There's a serious issue buried in there, which is that free fonts do
not have font-functional free software on which to run, and it keeps
on being like that. I am developing for TeXies (whose software is
_mostly_ functional) and for the users of what some call slaveware. I
have to write my own software to test and use my own Latin-script
fonts.

OFLB really ought to be able to provide software bundles, I think,
with font collections bundled with software that actually works, in
which one can actually access the fonts in an Adobe Opticals
collection and actually get the fonts asked for, in which OpenType
tags can be selected, and so on. Starter kits. That's how ordinary
people get drawn into the font world. That's part of how to make OFLB
and the bundled-software projects very, very popular. But the fonts
actually have to work in the software.





Re: [OpenFontLibrary] PT Sans

2010-01-13 Thread Barry Schwartz
Dave Crossland d...@lab6.com skribis:
 Since no permission to modify the OFL text has been given
 to anyone ...

How do you know this?

I haven't been following too closely, but since there is still a
dispute I imagine that no one has asked whether permission was given
or whether anyone gives a hoot.




Re: [OpenFontLibrary] PT Sans

2010-01-13 Thread Barry Schwartz
Dave Crossland d...@lab6.com skribis:
 I give a hoot, because if I am mistaken, that would have interesting
 implications for my work :-)

I meant, of course, whether the literature's copyright holder cared;
the plain text file, which I recently used, and I guess unlike the
GPL, has nothing in it showing that SIL cared.
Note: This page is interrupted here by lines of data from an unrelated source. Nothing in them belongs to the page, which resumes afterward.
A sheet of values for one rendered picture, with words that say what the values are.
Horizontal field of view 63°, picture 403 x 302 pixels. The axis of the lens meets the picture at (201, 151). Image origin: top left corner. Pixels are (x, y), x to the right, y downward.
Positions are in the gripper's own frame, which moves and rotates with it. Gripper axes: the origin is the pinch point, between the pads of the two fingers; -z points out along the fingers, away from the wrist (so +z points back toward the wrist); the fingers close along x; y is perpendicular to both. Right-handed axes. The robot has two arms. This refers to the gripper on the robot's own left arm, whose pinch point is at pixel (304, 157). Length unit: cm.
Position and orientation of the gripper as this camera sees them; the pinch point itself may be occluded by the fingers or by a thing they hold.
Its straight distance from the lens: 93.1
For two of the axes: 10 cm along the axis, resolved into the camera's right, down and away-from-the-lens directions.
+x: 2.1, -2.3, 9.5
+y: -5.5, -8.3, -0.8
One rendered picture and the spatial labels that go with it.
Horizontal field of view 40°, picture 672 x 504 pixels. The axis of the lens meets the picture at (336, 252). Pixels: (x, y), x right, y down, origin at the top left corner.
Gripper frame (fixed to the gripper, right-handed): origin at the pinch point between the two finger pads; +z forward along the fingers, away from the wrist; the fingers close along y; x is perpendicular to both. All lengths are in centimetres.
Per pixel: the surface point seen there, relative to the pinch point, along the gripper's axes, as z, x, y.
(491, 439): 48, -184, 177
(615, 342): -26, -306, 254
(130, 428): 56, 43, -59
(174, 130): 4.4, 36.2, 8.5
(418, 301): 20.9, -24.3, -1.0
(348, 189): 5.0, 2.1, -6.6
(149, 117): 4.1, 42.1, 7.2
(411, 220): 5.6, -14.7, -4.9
Personally, I agree on not hosting it with a goofy licen(s|c)e,
whether it is plagiarized or not. People always have the option of
distributing elsewhere.



Re: [OpenFontLibrary] PT Sans

2009-12-31 Thread Barry Schwartz
Christoph Schäfer christoph-schae...@gmx.de skribis:
 Hi Dave, 
 
 in other circumstances I'd enjoy a detailed discussion, but a dictum stating 
 a 
 font is not legally redistributable simply because the creator uses a 
 modified license defies not only common sense, but also the spirit of open 
 licensing.

I think Dave may be interpreting the provision that says a font
licensed OFL cannot be redistributed under a modified license to mean
that no one can modify the OFL license.



Re: [OpenFontLibrary] Can I submit a GPL3 + Font Exception font?

2009-09-17 Thread Barry Schwartz
j_mach_w...@shared-files.de skribis:
 On Wed Sep 16 16:59:06 PDT 2009, Dave Crossland wrote:
  Add it the queue at http://www.openfontlibrary.org/wiki/Existing_Free_Fonts 
   :-)
 
 Does this mean it is not possible to upload a GPLv3 + Font Exception  
 font to the OpenFontLibrary? I have this new GPLv3 + Font Exception  
 font and I'm searching for a place to publish it.

With a deviantART.com account you could publish it there and then
provide a link to your account on the page mentioned by Dave.